A Thin Layer Chromatography (TLC) plate showing an example of a TLC chemical “fingerprint”:
In the last few decades, the use of laboratory instruments to perform chemical analysis has greatly expanded our ability to test materials. Our laboratories (both suppliers’ laboratories and professional contract laboratories) utilize the following instruments:
- Infrared (IR) spectrometer – measures a “chemical fingerprint” which can be used to verify the Identity of a sample.
- Spectrophotometer – measures the absorbance of light at different wavelengths; can be used to determine the quantity of vitamins or other compounds within a sample.
- High Performance Liquid Chromatography (HPLC) – very sensitive instrument that separates compounds within a sample dissolved in liquid and measures the quantity of desired compounds to verify Strength specifications (e.g, verifying the level of vitamins in a sample). Quantities are measured in the parts per million range.
- Gas Chromatograph – Mass Spectrometer (GC-MS) – Extremely sensitive instrument which operates similar to HPLC, but uses gas instead of liquid. More than one million times more sensitive than HPLC. Useful for measuring Purity of a sample (such as in verifying that a sample is free from pesticides or other undesired chemicals).
- Inductively-Coupled Plasma – Mass Spectrometer (ICP-MS) – measures minerals and metals within a sample. Similar sensitivity to that of GC-MS; useful for measuring the Composition (e.g., verifying the quantity of desired minerals in a sample) and Purity (e.g., verifying that a sample does not contain heavy metals) of a sample.
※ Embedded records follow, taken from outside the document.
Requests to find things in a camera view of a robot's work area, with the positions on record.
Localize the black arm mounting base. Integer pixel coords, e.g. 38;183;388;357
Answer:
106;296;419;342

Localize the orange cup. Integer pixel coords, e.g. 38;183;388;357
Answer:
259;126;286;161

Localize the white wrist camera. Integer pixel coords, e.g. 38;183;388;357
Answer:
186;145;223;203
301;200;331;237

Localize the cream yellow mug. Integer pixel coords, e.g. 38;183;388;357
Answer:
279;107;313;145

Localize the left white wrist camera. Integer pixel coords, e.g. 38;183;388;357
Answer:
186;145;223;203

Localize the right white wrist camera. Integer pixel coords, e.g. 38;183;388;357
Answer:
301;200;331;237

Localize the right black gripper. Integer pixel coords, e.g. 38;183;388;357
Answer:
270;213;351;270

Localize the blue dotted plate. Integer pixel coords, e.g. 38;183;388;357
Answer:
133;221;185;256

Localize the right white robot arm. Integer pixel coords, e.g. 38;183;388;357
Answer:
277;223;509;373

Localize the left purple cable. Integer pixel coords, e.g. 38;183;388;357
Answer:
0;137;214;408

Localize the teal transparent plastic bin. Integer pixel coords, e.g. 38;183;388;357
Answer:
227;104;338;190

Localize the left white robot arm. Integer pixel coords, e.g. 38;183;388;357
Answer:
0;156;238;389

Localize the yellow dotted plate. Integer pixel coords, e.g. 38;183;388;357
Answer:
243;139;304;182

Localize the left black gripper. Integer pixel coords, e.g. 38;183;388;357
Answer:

Inductively-Coupled Plasma – Mass Spectrometer (ICP-MS) Instrument:
High Performance Liquid Chromatography (HPLC) Instrument:
So the short answer to the question asked in Part 1 is: An ingredient is tested a minimum of twice before it is used in product manufacturing. In all, it is tested a minimum of three or four times, with many tests at each round before it is released and approved to be shipped to you!
We take pride in our ARIIX Gold Standard. All of our standards and procedures regarding our products are built around this commitment. The ARIIX Gold Seal of Approval symbolizes our relentless pursuit of excellence and innovation in the health and wellness industry.
We hope this information brings you insight and understanding on how we accomplish our ARIIX Gold Standard.